**Work item:**
Gather each line containing the string "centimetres" from these entries.

**Records for this task:**
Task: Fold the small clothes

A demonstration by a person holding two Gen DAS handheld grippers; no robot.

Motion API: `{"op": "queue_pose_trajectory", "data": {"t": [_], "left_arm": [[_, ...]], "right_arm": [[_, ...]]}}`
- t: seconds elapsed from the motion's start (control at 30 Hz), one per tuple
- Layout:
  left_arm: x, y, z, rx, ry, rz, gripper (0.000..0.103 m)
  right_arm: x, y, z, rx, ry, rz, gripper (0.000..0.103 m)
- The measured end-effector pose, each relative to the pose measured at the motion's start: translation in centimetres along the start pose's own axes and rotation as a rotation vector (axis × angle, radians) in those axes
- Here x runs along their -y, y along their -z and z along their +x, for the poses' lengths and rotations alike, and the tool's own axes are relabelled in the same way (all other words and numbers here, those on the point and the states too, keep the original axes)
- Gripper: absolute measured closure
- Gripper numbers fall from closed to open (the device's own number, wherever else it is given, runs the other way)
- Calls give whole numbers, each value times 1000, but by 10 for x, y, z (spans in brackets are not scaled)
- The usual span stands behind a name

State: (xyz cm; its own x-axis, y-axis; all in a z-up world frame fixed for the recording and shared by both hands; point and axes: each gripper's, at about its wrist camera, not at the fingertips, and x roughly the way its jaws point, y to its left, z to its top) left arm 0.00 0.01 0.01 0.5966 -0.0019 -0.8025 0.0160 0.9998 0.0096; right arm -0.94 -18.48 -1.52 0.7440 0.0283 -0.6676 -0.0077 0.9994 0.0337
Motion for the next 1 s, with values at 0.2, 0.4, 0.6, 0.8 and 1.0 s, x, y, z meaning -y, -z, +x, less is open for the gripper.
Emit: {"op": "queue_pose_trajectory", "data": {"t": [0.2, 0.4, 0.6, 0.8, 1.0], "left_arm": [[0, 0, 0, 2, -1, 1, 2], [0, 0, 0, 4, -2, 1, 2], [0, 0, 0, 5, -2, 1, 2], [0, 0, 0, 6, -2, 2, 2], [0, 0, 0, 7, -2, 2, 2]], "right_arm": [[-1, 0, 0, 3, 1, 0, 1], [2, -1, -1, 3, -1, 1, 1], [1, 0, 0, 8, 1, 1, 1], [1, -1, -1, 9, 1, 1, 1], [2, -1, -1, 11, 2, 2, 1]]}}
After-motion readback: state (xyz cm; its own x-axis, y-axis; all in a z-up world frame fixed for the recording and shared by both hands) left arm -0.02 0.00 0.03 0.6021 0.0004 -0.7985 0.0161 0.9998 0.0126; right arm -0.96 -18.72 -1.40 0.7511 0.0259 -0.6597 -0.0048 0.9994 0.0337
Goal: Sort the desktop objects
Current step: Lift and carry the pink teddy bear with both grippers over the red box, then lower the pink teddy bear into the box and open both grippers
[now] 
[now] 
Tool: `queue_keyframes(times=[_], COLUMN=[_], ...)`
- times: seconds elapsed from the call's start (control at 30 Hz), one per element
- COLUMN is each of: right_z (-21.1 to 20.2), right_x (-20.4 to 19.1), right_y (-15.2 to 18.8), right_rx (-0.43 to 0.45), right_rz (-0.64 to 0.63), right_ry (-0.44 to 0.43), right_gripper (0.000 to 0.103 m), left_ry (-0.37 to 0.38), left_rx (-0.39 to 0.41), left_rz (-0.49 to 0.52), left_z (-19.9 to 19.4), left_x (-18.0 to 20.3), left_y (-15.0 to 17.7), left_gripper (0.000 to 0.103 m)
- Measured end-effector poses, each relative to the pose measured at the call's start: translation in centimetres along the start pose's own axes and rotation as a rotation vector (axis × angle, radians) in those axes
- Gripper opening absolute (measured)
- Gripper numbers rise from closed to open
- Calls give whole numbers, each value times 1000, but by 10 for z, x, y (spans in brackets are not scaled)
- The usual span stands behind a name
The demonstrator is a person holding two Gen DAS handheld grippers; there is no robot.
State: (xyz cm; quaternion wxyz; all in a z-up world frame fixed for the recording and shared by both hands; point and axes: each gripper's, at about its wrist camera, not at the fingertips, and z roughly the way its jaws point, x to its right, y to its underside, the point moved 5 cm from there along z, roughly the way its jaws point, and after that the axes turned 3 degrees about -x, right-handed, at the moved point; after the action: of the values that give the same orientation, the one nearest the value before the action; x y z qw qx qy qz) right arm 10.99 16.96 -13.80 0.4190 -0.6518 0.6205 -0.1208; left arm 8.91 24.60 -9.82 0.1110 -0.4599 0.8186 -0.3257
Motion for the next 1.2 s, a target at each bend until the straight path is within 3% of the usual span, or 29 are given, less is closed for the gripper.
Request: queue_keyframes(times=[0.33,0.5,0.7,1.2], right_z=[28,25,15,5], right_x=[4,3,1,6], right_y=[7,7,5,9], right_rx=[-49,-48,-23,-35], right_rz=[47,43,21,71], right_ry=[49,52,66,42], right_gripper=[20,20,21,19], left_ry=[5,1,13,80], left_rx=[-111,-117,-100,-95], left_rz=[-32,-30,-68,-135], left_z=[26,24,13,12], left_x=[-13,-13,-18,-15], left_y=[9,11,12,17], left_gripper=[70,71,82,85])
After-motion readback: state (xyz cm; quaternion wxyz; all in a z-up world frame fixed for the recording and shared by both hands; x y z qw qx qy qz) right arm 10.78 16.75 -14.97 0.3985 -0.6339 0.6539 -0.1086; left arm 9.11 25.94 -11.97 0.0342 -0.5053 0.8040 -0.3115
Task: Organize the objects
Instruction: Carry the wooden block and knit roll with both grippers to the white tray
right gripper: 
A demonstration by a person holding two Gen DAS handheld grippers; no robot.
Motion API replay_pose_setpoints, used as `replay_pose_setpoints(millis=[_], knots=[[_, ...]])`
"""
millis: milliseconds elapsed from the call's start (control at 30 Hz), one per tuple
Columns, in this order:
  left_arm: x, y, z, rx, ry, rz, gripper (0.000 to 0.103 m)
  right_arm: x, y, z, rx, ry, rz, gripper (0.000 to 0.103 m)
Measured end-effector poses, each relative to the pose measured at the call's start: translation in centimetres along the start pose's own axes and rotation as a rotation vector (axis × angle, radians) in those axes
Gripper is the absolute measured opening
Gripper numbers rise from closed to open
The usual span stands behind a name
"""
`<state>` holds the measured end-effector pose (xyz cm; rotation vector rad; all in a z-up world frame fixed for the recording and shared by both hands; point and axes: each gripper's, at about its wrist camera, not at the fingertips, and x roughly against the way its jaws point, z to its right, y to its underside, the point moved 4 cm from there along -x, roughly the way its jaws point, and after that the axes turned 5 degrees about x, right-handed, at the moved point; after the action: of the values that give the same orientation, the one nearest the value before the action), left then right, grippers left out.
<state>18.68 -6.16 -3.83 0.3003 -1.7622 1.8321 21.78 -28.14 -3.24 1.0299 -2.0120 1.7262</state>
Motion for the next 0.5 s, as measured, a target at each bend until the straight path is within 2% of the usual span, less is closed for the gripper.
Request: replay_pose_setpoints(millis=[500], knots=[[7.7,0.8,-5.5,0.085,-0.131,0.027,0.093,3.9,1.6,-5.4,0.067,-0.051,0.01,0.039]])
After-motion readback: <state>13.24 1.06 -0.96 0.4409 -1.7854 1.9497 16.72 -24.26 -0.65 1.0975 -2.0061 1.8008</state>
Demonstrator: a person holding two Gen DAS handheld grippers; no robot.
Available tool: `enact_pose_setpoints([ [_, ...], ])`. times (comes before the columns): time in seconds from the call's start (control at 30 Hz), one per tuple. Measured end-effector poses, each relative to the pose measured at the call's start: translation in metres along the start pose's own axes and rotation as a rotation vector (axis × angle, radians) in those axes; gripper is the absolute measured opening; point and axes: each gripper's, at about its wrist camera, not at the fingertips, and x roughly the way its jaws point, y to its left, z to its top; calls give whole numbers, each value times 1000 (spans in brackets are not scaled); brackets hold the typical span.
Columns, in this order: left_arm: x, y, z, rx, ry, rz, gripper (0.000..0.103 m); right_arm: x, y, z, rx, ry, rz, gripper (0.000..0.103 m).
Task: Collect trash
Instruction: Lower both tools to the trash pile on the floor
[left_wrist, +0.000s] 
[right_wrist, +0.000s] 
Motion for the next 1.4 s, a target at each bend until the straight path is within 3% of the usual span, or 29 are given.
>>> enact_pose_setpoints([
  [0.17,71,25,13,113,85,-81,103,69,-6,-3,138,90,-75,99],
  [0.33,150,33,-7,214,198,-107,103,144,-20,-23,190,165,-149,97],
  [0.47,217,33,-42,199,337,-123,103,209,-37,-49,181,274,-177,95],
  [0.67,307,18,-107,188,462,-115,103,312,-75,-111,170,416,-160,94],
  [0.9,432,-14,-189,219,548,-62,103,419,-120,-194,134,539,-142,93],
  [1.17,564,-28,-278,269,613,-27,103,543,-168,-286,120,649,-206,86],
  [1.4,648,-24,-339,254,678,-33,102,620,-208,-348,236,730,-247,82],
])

**Solution for this exercise:**
- The measured end-effector pose, each relative to the pose measured at the motion's start: translation in centimetres along the start pose's own axes and rotation as a rotation vector (axis × angle, radians) in those axes
- Measured end-effector poses, each relative to the pose measured at the call's start: translation in centimetres along the start pose's own axes and rotation as a rotation vector (axis × angle, radians) in those axes
Measured end-effector poses, each relative to the pose measured at the call's start: translation in centimetres along the start pose's own axes and rotation as a rotation vector (axis × angle, radians) in those axes

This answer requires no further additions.